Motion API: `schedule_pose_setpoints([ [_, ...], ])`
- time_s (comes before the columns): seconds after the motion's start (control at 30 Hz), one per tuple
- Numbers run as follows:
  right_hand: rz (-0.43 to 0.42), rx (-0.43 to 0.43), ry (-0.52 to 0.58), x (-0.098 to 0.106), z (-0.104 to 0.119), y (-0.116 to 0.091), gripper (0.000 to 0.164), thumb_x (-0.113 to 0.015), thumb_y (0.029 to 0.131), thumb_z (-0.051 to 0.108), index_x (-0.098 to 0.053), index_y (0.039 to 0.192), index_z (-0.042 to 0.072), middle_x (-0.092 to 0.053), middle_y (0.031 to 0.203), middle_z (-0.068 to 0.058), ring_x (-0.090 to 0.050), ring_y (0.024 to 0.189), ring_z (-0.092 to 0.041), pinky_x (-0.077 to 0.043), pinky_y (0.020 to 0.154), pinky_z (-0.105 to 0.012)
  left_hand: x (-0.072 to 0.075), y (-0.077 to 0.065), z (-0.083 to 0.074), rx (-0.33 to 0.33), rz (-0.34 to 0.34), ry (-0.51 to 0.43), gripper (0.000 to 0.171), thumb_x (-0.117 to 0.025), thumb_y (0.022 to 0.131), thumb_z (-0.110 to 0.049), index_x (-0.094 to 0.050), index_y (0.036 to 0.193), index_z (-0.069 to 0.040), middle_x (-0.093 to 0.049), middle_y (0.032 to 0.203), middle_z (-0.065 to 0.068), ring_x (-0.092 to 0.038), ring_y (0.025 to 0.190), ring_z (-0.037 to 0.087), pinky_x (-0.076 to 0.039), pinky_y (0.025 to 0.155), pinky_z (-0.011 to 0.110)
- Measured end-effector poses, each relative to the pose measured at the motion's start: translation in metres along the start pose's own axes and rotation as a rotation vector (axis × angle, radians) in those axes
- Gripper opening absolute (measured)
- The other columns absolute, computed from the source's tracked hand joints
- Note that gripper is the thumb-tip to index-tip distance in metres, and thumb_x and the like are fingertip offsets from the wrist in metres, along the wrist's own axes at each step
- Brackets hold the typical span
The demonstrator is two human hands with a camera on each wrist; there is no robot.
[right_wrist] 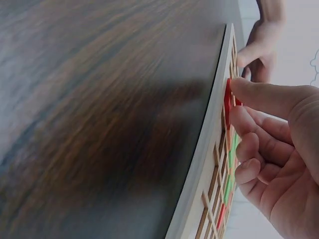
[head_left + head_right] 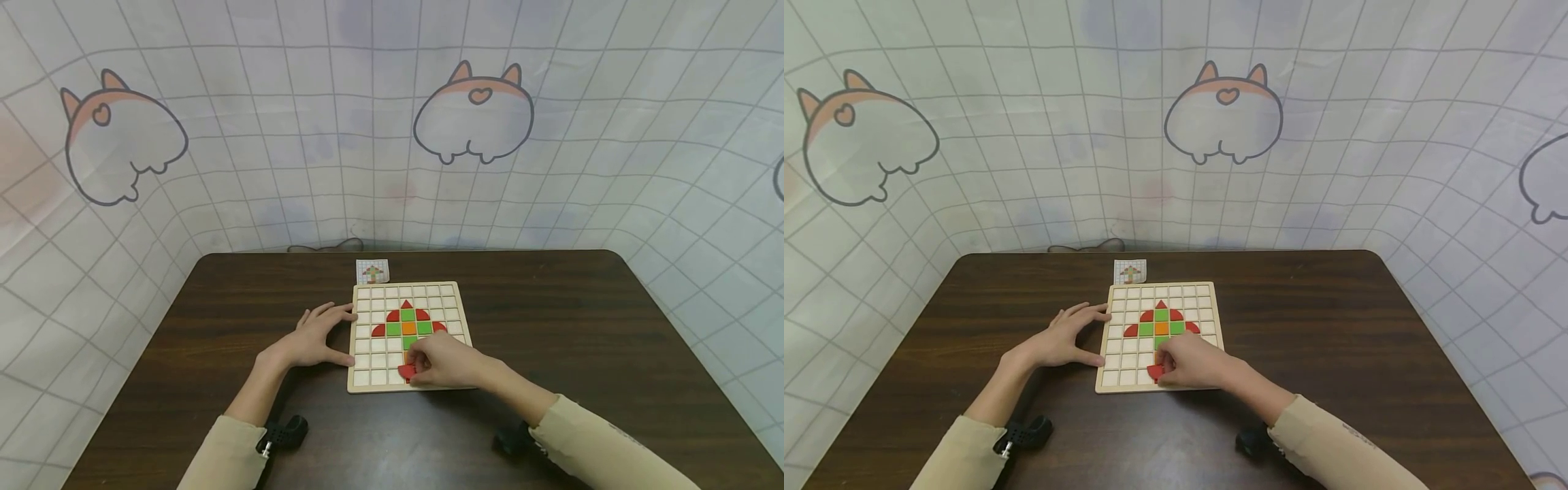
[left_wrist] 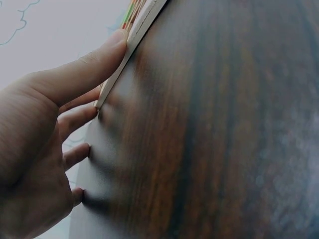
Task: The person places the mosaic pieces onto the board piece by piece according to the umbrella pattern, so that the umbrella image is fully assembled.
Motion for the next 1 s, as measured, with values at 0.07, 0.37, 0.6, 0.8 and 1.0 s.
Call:
schedule_pose_setpoints([
  [0.07, -0.003, 0.004, -0.008, 0.000, 0.002, 0.002, 0.016, -0.084, 0.086, 0.018, -0.071, 0.091, 0.012, -0.051, 0.064, 0.013, -0.046, 0.060, -0.003, -0.042, 0.058, -0.022, 0.000, 0.000, 0.000, -0.003, -0.002, 0.000, 0.081, -0.088, 0.082, -0.043, -0.053, 0.148, -0.011, -0.029, 0.166, 0.007, -0.010, 0.154, 0.040, 0.001, 0.115, 0.071],
  [0.37, 0.001, 0.020, -0.038, -0.005, 0.004, 0.008, 0.018, -0.086, 0.086, 0.021, -0.072, 0.092, 0.012, -0.049, 0.063, 0.013, -0.045, 0.058, -0.002, -0.041, 0.057, -0.022, 0.000, 0.001, 0.000, -0.004, -0.001, 0.005, 0.081, -0.088, 0.082, -0.043, -0.053, 0.148, -0.011, -0.030, 0.166, 0.007, -0.010, 0.154, 0.040, 0.001, 0.115, 0.071],
  [0.6, 0.002, 0.023, -0.021, -0.006, 0.005, 0.011, 0.020, -0.085, 0.087, 0.026, -0.073, 0.094, 0.013, -0.050, 0.063, 0.013, -0.047, 0.058, -0.003, -0.041, 0.055, -0.022, 0.000, 0.000, -0.001, 0.000, -0.002, 0.009, 0.081, -0.088, 0.082, -0.043, -0.053, 0.148, -0.011, -0.030, 0.166, 0.008, -0.011, 0.154, 0.040, 0.001, 0.115, 0.072],
  [0.8, -0.009, 0.041, -0.015, -0.005, 0.006, 0.011, 0.015, -0.083, 0.089, 0.023, -0.074, 0.094, 0.012, -0.053, 0.065, 0.013, -0.048, 0.058, -0.002, -0.043, 0.055, -0.022, -0.001, 0.000, 0.000, -0.002, -0.003, 0.008, 0.081, -0.087, 0.082, -0.043, -0.053, 0.148, -0.011, -0.030, 0.166, 0.007, -0.011, 0.154, 0.040, 0.001, 0.115, 0.071],
  [1.0, 0.003, 0.041, -0.052, -0.007, 0.008, 0.011, 0.010, -0.080, 0.090, 0.019, -0.074, 0.095, 0.012, -0.052, 0.065, 0.014, -0.047, 0.057, -0.002, -0.041, 0.054, -0.022, -0.001, 0.000, 0.001, -0.002, -0.005, 0.006, 0.081, -0.088, 0.081, -0.044, -0.054, 0.148, -0.012, -0.030, 0.166, 0.007, -0.011, 0.154, 0.040, 0.001, 0.115, 0.071],
])
Point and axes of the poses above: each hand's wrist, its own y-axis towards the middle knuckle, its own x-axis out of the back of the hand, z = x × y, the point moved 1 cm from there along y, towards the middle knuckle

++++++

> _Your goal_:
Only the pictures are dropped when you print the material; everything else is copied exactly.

> _Solution to this task_:
Motion API: `schedule_pose_setpoints([ [_, ...], ])`
- time_s (comes before the columns): seconds after the motion's start (control at 30 Hz), one per tuple
- Numbers run as follows:
  right_hand: rz (-0.43 to 0.42), rx (-0.43 to 0.43), ry (-0.52 to 0.58), x (-0.098 to 0.106), z (-0.104 to 0.119), y (-0.116 to 0.091), gripper (0.000 to 0.164), thumb_x (-0.113 to 0.015), thumb_y (0.029 to 0.131), thumb_z (-0.051 to 0.108), index_x (-0.098 to 0.053), index_y (0.039 to 0.192), index_z (-0.042 to 0.072), middle_x (-0.092 to 0.053), middle_y (0.031 to 0.203), middle_z (-0.068 to 0.058), ring_x (-0.090 to 0.050), ring_y (0.024 to 0.189), ring_z (-0.092 to 0.041), pinky_x (-0.077 to 0.043), pinky_y (0.020 to 0.154), pinky_z (-0.105 to 0.012)
  left_hand: x (-0.072 to 0.075), y (-0.077 to 0.065), z (-0.083 to 0.074), rx (-0.33 to 0.33), rz (-0.34 to 0.34), ry (-0.51 to 0.43), gripper (0.000 to 0.171), thumb_x (-0.117 to 0.025), thumb_y (0.022 to 0.131), thumb_z (-0.110 to 0.049), index_x (-0.094 to 0.050), index_y (0.036 to 0.193), index_z (-0.069 to 0.040), middle_x (-0.093 to 0.049), middle_y (0.032 to 0.203), middle_z (-0.065 to 0.068), ring_x (-0.092 to 0.038), ring_y (0.025 to 0.190), ring_z (-0.037 to 0.087), pinky_x (-0.076 to 0.039), pinky_y (0.025 to 0.155), pinky_z (-0.011 to 0.110)
- Measured end-effector poses, each relative to the pose measured at the motion's start: translation in metres along the start pose's own axes and rotation as a rotation vector (axis × angle, radians) in those axes
- Gripper opening absolute (measured)
- The other columns absolute, computed from the source's tracked hand joints
- Note that gripper is the thumb-tip to index-tip distance in metres, and thumb_x and the like are fingertip offsets from the wrist in metres, along the wrist's own axes at each step
- Brackets hold the typical span
The demonstrator is two human hands with a camera on each wrist; there is no robot.
[right_wrist] 
[head_left + head_right] 
[left_wrist] 
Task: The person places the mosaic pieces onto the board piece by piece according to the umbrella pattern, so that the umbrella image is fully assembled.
Motion for the next 1 s, as measured, with values at 0.07, 0.37, 0.6, 0.8 and 1.0 s.
Call:
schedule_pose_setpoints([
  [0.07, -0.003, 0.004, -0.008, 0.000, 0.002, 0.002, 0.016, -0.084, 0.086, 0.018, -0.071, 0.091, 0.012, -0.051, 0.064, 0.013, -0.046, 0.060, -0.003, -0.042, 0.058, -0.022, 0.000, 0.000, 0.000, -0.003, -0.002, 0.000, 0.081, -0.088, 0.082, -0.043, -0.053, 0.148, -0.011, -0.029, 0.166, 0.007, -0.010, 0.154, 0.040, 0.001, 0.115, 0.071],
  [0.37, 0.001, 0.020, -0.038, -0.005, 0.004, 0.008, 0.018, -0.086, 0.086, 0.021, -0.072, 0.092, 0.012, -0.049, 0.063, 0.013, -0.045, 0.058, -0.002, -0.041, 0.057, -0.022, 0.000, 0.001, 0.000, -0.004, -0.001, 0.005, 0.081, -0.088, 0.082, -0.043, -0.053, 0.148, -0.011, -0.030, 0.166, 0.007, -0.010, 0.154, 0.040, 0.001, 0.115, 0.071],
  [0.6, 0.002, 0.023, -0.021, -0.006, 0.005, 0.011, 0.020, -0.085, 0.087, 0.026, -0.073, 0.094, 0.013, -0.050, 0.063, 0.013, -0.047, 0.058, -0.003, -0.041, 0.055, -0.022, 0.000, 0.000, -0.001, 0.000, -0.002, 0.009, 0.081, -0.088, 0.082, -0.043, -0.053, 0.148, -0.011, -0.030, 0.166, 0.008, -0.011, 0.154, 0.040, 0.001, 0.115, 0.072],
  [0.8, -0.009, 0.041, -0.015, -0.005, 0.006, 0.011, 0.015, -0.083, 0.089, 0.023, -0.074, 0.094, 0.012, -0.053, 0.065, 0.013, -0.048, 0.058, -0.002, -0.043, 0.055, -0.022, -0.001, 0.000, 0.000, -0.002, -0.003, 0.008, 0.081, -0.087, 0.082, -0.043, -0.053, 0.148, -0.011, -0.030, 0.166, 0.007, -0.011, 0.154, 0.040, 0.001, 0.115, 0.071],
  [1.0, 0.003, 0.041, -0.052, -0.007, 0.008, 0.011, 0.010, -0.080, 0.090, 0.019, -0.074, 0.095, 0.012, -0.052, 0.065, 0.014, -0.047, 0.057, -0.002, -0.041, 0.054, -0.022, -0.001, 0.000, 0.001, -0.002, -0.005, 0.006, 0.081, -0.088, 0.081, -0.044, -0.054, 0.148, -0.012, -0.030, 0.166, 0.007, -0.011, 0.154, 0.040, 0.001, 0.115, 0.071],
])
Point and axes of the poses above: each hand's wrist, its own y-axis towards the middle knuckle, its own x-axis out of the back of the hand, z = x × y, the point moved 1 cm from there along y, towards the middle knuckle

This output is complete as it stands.